◆ DIRECTIONS FOR THIS TASK
Some of the lines below need repeating. Reproduce exactly those between the lines holding "target: pcie slot" and "target: white label", inclusive.

** ENTRIES SUPPLIED follows **

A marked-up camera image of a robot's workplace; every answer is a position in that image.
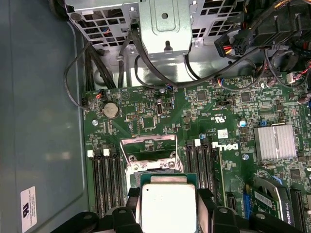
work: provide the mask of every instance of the capacitor
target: capacitor
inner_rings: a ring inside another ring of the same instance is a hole
[[[243,160],[248,160],[248,159],[249,159],[249,155],[248,155],[248,154],[242,155],[242,159],[243,159]]]
[[[205,139],[206,138],[206,134],[205,133],[200,133],[199,138],[201,140]]]
[[[245,120],[240,120],[240,122],[238,123],[238,127],[240,127],[240,128],[246,127],[246,121]]]
[[[269,82],[267,82],[267,87],[273,87],[277,83],[276,79],[272,79]]]

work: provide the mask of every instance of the pcie slot
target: pcie slot
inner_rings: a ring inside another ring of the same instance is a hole
[[[295,227],[302,232],[307,232],[304,214],[304,203],[302,200],[301,191],[295,188],[291,188],[290,193]]]

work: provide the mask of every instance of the white label
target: white label
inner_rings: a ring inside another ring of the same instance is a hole
[[[217,130],[218,133],[218,139],[228,138],[228,130]]]
[[[37,223],[37,210],[35,204],[35,187],[20,193],[21,228],[22,233],[28,231]]]
[[[258,200],[260,200],[261,202],[265,203],[267,206],[272,208],[272,202],[269,199],[265,198],[263,195],[259,194],[258,192],[255,192],[255,198],[257,198]]]

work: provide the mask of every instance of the screw
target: screw
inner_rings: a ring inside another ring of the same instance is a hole
[[[248,155],[248,154],[244,154],[244,155],[242,156],[242,159],[243,159],[243,160],[248,160],[248,159],[249,159],[249,155]]]
[[[219,212],[223,213],[223,214],[226,214],[226,213],[228,213],[228,210],[225,209],[225,208],[221,208],[221,209],[219,209]]]
[[[170,154],[170,158],[176,157],[176,151],[172,151]]]
[[[266,218],[266,216],[263,215],[263,214],[256,214],[256,217],[260,218],[260,219],[265,219]]]
[[[98,120],[92,120],[92,124],[93,124],[94,126],[97,126],[97,125],[98,125]]]
[[[169,168],[174,168],[175,167],[175,163],[174,162],[169,162]]]
[[[82,16],[78,13],[72,13],[70,15],[70,18],[74,21],[80,21],[82,19]]]

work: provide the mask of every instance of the ram slot
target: ram slot
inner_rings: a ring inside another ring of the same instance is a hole
[[[193,162],[193,149],[192,149],[192,141],[186,142],[186,158],[188,165],[188,173],[193,173],[192,162]]]
[[[194,156],[194,161],[195,161],[195,172],[198,175],[198,183],[199,183],[199,188],[204,188],[204,175],[203,175],[203,169],[202,169],[202,156],[201,156],[201,148],[200,147],[195,147],[193,150],[193,156]]]
[[[118,190],[118,206],[124,206],[124,193],[123,193],[123,182],[122,182],[122,170],[121,170],[121,160],[120,159],[114,159],[115,164],[115,175],[116,175],[116,186]]]
[[[104,189],[101,175],[101,162],[99,160],[93,161],[93,178],[95,184],[95,201],[96,211],[99,217],[104,217],[105,202],[104,202]]]
[[[111,208],[111,202],[110,202],[110,183],[108,181],[108,164],[106,159],[101,160],[101,170],[102,170],[102,181],[103,181],[103,187],[104,187],[104,202],[105,202],[105,213]]]
[[[208,186],[207,188],[213,193],[215,202],[217,202],[217,190],[215,184],[215,174],[214,174],[214,159],[213,153],[210,149],[209,143],[203,143],[203,157],[206,162],[206,173]]]
[[[115,193],[115,186],[114,186],[114,169],[113,169],[113,161],[112,159],[107,159],[107,165],[108,165],[108,170],[107,170],[107,178],[108,178],[108,183],[109,183],[109,195],[110,195],[110,205],[111,208],[116,207],[117,206],[117,202],[116,202],[116,193]]]

** End of ENTRIES SUPPLIED **

◆ EXERCISE ANSWER
target: pcie slot
inner_rings: a ring inside another ring of the same instance is a hole
[[[295,227],[302,232],[307,232],[304,214],[304,203],[302,200],[301,191],[295,188],[291,188],[290,193]]]

work: provide the mask of every instance of the white label
target: white label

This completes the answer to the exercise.